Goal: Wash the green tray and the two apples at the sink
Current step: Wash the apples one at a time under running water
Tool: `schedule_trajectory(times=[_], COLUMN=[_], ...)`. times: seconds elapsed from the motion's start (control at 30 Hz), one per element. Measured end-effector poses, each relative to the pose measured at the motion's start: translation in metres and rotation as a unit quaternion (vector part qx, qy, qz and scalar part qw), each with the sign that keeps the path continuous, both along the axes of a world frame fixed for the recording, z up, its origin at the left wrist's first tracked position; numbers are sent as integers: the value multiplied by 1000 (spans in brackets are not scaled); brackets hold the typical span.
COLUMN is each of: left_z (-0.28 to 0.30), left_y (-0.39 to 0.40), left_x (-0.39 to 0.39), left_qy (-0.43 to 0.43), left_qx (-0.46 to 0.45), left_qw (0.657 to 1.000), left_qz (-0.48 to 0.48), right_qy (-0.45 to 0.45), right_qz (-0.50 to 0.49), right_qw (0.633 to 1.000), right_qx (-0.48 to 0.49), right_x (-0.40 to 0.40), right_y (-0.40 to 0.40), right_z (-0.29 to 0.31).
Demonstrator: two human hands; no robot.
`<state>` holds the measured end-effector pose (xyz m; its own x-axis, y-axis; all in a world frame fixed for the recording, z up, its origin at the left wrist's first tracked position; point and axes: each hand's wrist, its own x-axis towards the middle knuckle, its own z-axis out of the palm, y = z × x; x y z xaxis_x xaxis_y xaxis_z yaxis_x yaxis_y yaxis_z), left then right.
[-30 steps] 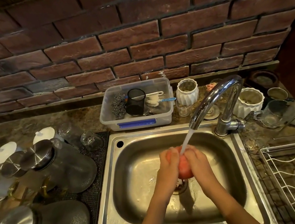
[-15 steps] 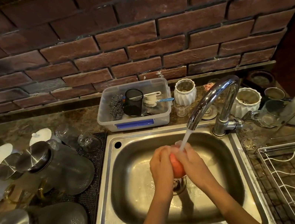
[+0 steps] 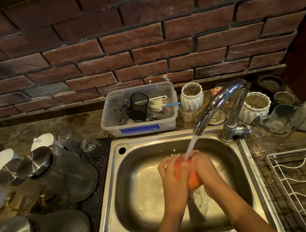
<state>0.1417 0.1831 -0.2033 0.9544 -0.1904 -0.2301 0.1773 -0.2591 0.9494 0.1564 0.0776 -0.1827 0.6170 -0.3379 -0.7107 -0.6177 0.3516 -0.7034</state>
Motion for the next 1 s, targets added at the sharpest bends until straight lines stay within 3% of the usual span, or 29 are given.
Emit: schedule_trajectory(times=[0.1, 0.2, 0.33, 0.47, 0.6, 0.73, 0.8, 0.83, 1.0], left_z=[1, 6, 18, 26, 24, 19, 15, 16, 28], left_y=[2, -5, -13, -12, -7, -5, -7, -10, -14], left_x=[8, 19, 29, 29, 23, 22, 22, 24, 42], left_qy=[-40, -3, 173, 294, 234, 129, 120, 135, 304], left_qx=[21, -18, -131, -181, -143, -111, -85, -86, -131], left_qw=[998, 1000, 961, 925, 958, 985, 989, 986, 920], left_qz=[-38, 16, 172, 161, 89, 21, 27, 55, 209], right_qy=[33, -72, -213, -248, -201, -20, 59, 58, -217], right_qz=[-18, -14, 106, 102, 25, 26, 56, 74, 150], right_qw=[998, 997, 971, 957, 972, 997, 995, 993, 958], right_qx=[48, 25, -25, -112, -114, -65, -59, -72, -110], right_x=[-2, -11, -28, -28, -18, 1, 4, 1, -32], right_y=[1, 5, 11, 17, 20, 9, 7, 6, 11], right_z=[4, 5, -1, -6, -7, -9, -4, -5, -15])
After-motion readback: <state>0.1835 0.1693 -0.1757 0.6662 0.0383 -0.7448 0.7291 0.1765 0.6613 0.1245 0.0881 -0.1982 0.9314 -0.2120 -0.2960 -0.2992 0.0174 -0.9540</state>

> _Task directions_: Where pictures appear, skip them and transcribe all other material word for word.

> _Finished exercise_:
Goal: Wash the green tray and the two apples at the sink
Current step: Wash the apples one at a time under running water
Tool: `schedule_trajectory(times=[_], COLUMN=[_], ...)`. times: seconds elapsed from the motion's start (control at 30 Hz), one per element. Measured end-effector poses, each relative to the pose measured at the motion's start: translation in metres and rotation as a unit quaternion (vector part qx, qy, qz and scalar part qw), each with the sign that keeps the path continuous, both along the axes of a world frame fixed for the recording, z up, its origin at the left wrist's first tracked position; numbers are sent as integers: the value multiplied by 1000 (spans in brackets are not scaled); brackets hold the typical span.
COLUMN is each of: left_z (-0.28 to 0.30), left_y (-0.39 to 0.40), left_x (-0.39 to 0.39), left_qy (-0.43 to 0.43), left_qx (-0.46 to 0.45), left_qw (0.657 to 1.000), left_qz (-0.48 to 0.48), right_qy (-0.45 to 0.45), right_qz (-0.50 to 0.49), right_qw (0.633 to 1.000), right_qx (-0.48 to 0.49), right_x (-0.40 to 0.40), right_y (-0.40 to 0.40), right_z (-0.29 to 0.31).
Demonstrator: two human hands; no robot.
`<state>` holds the measured end-effector pose (xyz m; its own x-axis, y-axis; all in a world frame fixed for the recording, z up, its origin at the left wrist's first tracked position; point and axes: each hand's wrist, its own x-axis towards the middle knuckle, its own z-axis out of the palm, y = z × x; x y z xaxis_x xaxis_y xaxis_z yaxis_x yaxis_y yaxis_z), left then right.
[-30 steps] 
[-15 steps] 
[+0 steps] 
<state>0.1417 0.1831 -0.2033 0.9544 -0.1904 -0.2301 0.1773 -0.2591 0.9494 0.1564 0.0776 -0.1827 0.6170 -0.3379 -0.7107 -0.6177 0.3516 -0.7034</state>
Motion for the next 1 s, targets added at the sharpest bends until straight lines stay within 3% of the usual span, or 29 are given.
Emit: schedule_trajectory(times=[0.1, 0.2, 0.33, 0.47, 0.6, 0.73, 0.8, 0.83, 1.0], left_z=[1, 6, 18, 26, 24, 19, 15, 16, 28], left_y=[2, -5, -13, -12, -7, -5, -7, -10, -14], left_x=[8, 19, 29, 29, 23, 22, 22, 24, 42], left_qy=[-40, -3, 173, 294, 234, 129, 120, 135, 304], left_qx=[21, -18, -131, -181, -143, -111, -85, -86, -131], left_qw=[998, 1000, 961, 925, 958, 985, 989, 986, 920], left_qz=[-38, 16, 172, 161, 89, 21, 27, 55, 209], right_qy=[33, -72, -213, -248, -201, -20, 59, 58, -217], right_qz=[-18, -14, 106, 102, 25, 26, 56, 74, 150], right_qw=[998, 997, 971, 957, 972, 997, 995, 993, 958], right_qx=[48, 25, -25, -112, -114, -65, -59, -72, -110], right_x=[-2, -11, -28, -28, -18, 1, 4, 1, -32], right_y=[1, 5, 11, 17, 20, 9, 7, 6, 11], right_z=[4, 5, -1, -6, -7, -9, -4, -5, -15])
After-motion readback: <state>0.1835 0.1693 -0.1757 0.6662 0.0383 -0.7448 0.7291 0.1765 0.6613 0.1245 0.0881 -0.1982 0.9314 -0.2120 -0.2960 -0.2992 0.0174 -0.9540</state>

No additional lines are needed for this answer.